When Callum met Harper, he knew right away that she was it for him. Oblivious to the fact that Harper felt the same way for him the moment their eyes landed on each other’s. Having no luck in that waiting room, Callum and Tate began their journey together to the Hope House. When the luck didn’t make any appearance as well there, they knew that their journey would not end soon. Actually, it was a long road for them ever since that day.
More tough life came crashing down on them both. Together they stumbled and fell, stayed one night here another night there, jumped from one workplace to another workplace every day. When a door finally opened in front of them, it was closed like a flash even before they could step their feet to another side. It was as if life was never run out of ways to let them down. With a bunch of hurdles coming their way and the haunting terror from someone from the past, they could not deny that their only way out was to hold on to each other to climb back up again. And also the thing that as important as their struggle to stay alive, they kept dodging around their own feelings. Would they be able to break their ‘walls of doubts’ and tell each other their true feelings?
“One day, you and I are gonna wake up and be alright. Maybe not today, maybe not tomorrow but one day. One day, I promise you.”
God, seriously, I swore I was a 100% sure I would fall in love with this book after the first seven chapters. The first chapter was such a hooker. I loved loved their innocent flirting and all those cheesy words they threw to each other mentally in minds. Ms. Fisher did a great job making me smiling all the time. I swore I could manage all the never-ending ‘bad lucks’ they kept having. I could deal with all the heartbreaking fates they had as long as I kept getting their sweet moments together. I, too, swore I was fine with their insecure feelings toward each other all the time. Then the psychopath character made an appearance…
bam!
There went all my butterflies away…
Personally, I was never okay with psychopathic things in or out of real life. It’s a major big no from me. Really, I couldn’t help myself but keep praying (during reading) for them to at least have one happiness on their palms. I kept saying, “oh, crap, not again!” several times along with “don’t they have enough already??”. It was really tiring all their bad-lucks. Also their insecure feelings were on highest level. I felt like yelling at them to get over their what-ifs and doubts and just confessing their feelings already. GAH! It’s really frustrating. I even thought to the extent that I couldn’t imagine what it felt like to be Callum and Harper.

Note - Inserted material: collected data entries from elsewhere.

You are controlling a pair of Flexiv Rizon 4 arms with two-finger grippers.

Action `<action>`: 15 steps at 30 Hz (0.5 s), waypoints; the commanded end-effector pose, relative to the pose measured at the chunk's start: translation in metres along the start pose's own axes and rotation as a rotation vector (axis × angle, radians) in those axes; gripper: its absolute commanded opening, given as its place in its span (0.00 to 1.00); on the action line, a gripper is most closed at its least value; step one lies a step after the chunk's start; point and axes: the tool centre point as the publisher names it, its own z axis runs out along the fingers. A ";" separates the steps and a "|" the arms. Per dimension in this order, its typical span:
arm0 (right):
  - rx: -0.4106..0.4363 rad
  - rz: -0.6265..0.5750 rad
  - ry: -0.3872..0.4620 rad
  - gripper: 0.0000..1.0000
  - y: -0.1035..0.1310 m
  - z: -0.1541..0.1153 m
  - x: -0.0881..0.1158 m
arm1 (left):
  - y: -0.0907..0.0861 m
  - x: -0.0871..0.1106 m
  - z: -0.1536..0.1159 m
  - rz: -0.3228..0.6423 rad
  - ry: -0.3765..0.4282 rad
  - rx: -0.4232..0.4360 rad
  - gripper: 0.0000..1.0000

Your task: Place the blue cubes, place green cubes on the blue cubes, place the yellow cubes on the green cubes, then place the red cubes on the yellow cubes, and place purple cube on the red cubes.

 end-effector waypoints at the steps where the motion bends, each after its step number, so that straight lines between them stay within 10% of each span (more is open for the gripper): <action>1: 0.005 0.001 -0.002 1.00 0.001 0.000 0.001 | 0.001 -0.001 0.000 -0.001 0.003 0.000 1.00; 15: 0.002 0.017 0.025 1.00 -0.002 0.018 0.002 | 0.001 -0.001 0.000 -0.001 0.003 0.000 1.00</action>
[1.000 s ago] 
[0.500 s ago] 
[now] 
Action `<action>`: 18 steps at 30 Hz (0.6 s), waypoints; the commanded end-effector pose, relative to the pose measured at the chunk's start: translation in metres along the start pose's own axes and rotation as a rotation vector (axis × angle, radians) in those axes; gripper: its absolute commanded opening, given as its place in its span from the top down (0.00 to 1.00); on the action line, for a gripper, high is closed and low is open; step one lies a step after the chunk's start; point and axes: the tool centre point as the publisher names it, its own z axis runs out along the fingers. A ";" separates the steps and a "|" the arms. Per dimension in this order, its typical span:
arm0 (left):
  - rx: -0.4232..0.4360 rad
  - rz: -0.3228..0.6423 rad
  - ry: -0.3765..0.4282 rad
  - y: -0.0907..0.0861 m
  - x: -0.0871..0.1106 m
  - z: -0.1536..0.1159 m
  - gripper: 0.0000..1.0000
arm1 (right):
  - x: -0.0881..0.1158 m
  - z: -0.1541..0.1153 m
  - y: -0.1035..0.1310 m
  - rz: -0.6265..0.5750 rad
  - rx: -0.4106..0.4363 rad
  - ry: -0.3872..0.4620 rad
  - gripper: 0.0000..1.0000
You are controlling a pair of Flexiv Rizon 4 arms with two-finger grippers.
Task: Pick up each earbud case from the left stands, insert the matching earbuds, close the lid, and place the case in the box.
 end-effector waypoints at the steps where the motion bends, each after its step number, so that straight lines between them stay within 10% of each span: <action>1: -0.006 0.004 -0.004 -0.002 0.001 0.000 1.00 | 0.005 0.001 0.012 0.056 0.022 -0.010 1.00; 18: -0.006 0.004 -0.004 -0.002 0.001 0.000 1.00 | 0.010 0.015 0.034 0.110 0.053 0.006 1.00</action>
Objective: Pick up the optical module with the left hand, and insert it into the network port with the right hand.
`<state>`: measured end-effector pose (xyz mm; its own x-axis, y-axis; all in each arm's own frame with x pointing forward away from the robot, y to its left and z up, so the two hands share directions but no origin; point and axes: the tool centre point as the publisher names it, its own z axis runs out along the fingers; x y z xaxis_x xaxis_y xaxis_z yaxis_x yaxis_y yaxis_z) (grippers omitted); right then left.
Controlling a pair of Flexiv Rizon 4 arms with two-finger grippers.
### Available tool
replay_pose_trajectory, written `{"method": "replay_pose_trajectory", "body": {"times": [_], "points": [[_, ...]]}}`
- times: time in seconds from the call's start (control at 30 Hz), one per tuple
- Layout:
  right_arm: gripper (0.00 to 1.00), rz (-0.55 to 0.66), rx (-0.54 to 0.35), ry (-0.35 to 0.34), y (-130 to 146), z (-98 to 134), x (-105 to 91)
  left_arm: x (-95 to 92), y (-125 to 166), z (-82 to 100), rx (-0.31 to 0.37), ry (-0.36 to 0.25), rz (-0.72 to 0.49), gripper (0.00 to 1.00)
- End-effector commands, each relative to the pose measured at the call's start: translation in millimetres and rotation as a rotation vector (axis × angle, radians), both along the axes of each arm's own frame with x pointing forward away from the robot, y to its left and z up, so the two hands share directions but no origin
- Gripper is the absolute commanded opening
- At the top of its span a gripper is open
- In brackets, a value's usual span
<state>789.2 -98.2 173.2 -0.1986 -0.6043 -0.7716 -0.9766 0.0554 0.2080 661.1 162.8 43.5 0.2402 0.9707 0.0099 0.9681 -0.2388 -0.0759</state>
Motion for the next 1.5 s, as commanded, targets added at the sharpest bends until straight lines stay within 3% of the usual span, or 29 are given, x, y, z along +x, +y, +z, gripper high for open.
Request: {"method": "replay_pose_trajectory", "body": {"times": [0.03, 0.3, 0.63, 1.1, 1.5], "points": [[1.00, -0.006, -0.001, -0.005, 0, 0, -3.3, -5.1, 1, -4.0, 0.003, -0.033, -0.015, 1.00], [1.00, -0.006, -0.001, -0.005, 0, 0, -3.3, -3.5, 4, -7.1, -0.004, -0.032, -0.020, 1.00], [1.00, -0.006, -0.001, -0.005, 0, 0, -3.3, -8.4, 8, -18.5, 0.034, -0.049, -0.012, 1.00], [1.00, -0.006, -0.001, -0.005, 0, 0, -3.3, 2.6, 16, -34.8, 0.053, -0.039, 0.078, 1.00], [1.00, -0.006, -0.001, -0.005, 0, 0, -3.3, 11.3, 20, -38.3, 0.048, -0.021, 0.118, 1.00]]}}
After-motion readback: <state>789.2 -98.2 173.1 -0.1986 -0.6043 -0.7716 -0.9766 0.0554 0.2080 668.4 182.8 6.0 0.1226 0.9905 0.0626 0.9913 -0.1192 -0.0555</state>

The main characters were actually loveable enough for me. My only complaint about them was their insecurities, though. I actually loved seeing Harper willingly to lean herself on Callum. I mean, she was a tough girl, but she let Callum to take care of her anyway. Callum was one lovely boy. He was so understanding, caring, and really responsible. His instant feeling for Harper was so sweet and cute. And don’t get me started with his speech about keeping virginity… Good Lord, let me get a ‘Callum’ for my birthday!
“Anyway, I’ve never done anything because I just feel like it’s the one part of myself that I still have control over. I have nothing to give anyone, really. It’s the one gift I can give that has any kind of value. It makes me feel worthy.”
-Callum Tate-
Please excuse me while I collect my jaw from the floor…
Have you ever meet any 18 years boy who could manage to say things like that?? I swear, I have not. And with that speech, Callum officially just became my bookboyfriend.
This is my first time reading Ms. Fisher’s books. But I loved her writing style instantly. Despite the frustrating plot, I could see that she had a way with words that made me attracted to her. Her choosing of words was excellent. There was a time when instead of writing down ‘kiss her’, she wrote ‘marry her mouth to mine’ instead. It was new, it was intimate, it was sweet. Ms. Fisher has the ability to write amazing romance books!
Well, despite all my frustration caused by several parts on this book, I kept going anyway because yeah, I kind of desperately need to see if the phrase ‘everything will be okay in the end, if it was not okay then it’s not the end’ was applied to this couple as well or not.